With privileged access management, organizations can establish defined workflows and processes for granting, monitoring, and revoking privileged access rights. This ensures that only authorized personnel have access to sensitive data and systems. Additionally, privileged access management solutions use comprehensive analytics and monitoring capabilities to detect and respond to any suspicious activity immediately.

By implementing a privileged access management solution, businesses can meet regulatory compliance requirements and reduce the risk of costly security breaches. Further, automated processes for centralized management of privileged access rights can minimize the labor and administrative overhead associated with manual access management practices. Ultimately, privileged access management can provide an effective security framework for organizations that rely on privileged access across their IT infrastructure. 

DDoS, short for Distributed Denial of Service, is a type of cyber-attack where multiple compromised systems are used to flood a target website or server with traffic, causing it to slow down or crash. This attack can also be used to overwhelm network resources or specific applications.

The main goal of a DDoS attack is to disrupt the normal operations of a system or network, often resulting in significant financial losses and reputational damage for the affected organization. Attackers may use a variety of techniques, including bot amplification attacks, and reflective attacks, to execute a successful DDoS attack.

To protect against DDoS attacks, organizations should implement proactive measures such as network segmentation, traffic analysis, and strong authentication mechanisms. Additionally, deploying DDoS mitigation hardware or outsourcing to a cloud-based DDoS protection service can provide an additional layer of defence against such attacks. Lastly, it is also essential to have a disaster recovery and incident response plan in place.

SQL injection is an attack on a web application that uses malicious code to manipulate a database and steal modify data. This type of attack is possible when a web application fails to properly sanitize user input, which allows attackers to inject SQL commands into the application. Once injected, these commands can be executed by the database, giving the attacker unauthorized access to data.

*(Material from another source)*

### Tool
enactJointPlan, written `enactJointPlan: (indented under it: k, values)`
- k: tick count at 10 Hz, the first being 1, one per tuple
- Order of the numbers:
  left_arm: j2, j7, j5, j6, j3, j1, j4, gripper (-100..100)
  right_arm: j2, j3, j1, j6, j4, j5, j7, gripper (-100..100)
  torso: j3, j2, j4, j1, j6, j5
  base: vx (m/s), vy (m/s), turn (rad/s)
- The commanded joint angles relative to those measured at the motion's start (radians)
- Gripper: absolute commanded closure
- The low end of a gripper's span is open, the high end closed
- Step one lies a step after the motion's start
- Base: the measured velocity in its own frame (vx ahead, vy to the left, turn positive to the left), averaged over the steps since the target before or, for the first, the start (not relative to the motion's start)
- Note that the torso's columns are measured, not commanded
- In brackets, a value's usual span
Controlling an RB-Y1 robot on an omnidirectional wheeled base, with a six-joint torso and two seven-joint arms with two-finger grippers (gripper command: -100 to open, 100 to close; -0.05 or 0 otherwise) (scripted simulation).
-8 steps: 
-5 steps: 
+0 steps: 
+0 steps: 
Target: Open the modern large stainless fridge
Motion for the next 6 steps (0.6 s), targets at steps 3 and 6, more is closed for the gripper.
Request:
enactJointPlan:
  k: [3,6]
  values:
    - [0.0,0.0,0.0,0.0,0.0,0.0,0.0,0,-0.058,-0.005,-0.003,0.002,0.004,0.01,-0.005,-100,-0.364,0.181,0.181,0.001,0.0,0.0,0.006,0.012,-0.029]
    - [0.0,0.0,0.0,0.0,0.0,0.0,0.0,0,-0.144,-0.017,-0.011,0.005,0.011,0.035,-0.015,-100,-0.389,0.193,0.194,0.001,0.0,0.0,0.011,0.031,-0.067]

To prevent SQL injection, developers should implement measures such as parameterized queries, input, and escaping user input. Parameterized queries ensure that user input is separated from the SQL command, preventing injection attacks. Input validation involves checking that user input meets expected patterns and limits. Escaping user input involves encoding special characters so that they are not interpreted as SQL commands.

Preventing SQL injection is critical to protecting data and maintaining the integrity of web applications. As an assistant, it is important to stay updated with the latest techniques and best practices for preventing SQL injection and other security threats.